При этом тот факт, что эти идеи соотносятся одновременно и с материалом, и с обществом, отнюдь не случаен, хотя взаимосвязь между тем и другим может быть на первый взгляд неочевидной. Каждый из материалов, характерных для той или иной сферы искусства, имеет свои неисчерпаемые внутренние законы и способен оказывать соответствующее сопротивление произволу творца. Для того чтобы возникло произведение искусства, личный поток фантазии художника должен быть преобразован таким образом, чтобы его можно было представить в одном из этих материалов. Только благодаря тому, что художник — при спонтанном соединении фантазии и материала — способен преодолеть и постоянное напряжение между ними, фантазия обретает форму, становится неотъемлемой частью произведения и в то же время делается коммуникабельной, то есть становится объектом возможного отклика со стороны других, пусть даже не обязательно современников художника.

Но это также означает, что ни один художник, даже Моцарт, никогда не создает произведения искусства совсем без усилий. Необычайно высокая степень слияния потока его фантазии с внутренним законом его материала, поразительная легкость, с которой ему на ум приходили длинные потоки тональных форм и образов, чья новаторская изобретательность и богатство идей сочетались как бы сами собой с имманентной логикой их формального качества, вовсе не всегда освобождали Моцарта от усилий по проверке и переработке сделанного под присмотром совести. Ведь говорят же, что однажды, в конце жизни, он заметил, что ему легче сочинять, чем не сочинять[34]. Это показательное заявление, и многое говорит в пользу его подлинности. На первый взгляд может сложиться впечатление, что это слова любимца богов. Только при ближайшем рассмотрении обнаруживается, что перед нами исполненное боли высказывание много страдавшего человека[35]".
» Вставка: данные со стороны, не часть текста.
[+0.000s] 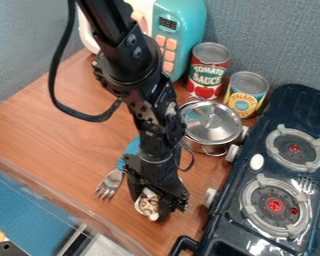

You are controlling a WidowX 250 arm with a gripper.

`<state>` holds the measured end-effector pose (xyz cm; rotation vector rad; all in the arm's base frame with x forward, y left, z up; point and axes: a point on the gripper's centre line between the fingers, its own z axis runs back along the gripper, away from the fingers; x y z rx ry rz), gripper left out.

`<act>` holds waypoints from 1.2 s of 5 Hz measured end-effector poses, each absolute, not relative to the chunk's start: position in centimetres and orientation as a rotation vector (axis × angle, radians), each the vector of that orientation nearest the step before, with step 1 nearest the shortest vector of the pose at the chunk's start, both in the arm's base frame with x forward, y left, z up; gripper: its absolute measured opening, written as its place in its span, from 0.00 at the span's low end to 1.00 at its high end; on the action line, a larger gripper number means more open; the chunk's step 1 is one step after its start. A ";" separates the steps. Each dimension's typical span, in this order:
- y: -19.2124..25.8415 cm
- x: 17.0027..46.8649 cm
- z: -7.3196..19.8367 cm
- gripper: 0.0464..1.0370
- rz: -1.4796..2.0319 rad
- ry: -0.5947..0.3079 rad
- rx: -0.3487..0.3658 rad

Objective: Move the object to the upper middle of the table

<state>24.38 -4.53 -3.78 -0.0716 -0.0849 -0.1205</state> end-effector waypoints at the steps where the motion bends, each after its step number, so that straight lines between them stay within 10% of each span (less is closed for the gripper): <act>1: -4.2 23.8 -3.4 0.52 -0.112 -0.068 -0.063; 4: 2.2 31.0 4.4 0.52 0.097 -0.271 -0.110; 6: 7.7 36.8 3.0 0.52 0.209 -0.251 -0.052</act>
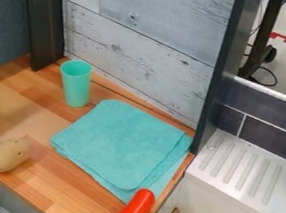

Возможно, это краткое упоминание о структурах личности, которые действовали в таком удивительном человеке, как Моцарт, и не только в нем, немного поможет нам перестать считать чем-то само собой разумеющимся привычные разговоры о Моцарте-человеке и Моцарте-художнике словно о двоих разных людях. В прошлом люди пытались идеализировать Моцарта-человека, чтобы он соответствовал предвзятому идеальному образу гения. Сегодня люди иногда склонны относиться к Моцарту-художнику как к некоему сверхчеловеку, а к Моцарту-человеку — с тихим презрением. Такой оценки он не заслуживает. Не в последнюю очередь она основана на упомянутом выше представлении, будто его музыкальные способности были унаследованным природным даром, никак не связанным с остальными качествами его личности. Чтобы исправить такие представления, полезно напомнить о том, насколько обширные познания о музыке и насколько высокоразвитая совесть были неотъемлемыми составляющими его творчества. Многие стереотипные высказывания, которые можно встретить в этом контексте, фразы типа «Моцарт просто не мог сфальшивить», закрепляют идею о том, что художественная совесть является одной из врожденных функций людей, включая Моцарта. Но совесть, в какой бы конкретной форме она ни проявлялась, не является врожденной ни для кого. В конституции человека заложен, самое большее, потенциал для формирования совести. Этот потенциал активируется и трансформируется в конкретную сущность в процессе совместной жизни человека с другими людьми. Индивидуальная совесть специфична для того общества, в котором существует индивид. Это видно по художественной совести Моцарта, по его настроенности на такую своеобразную музыку, как музыка придворного общества.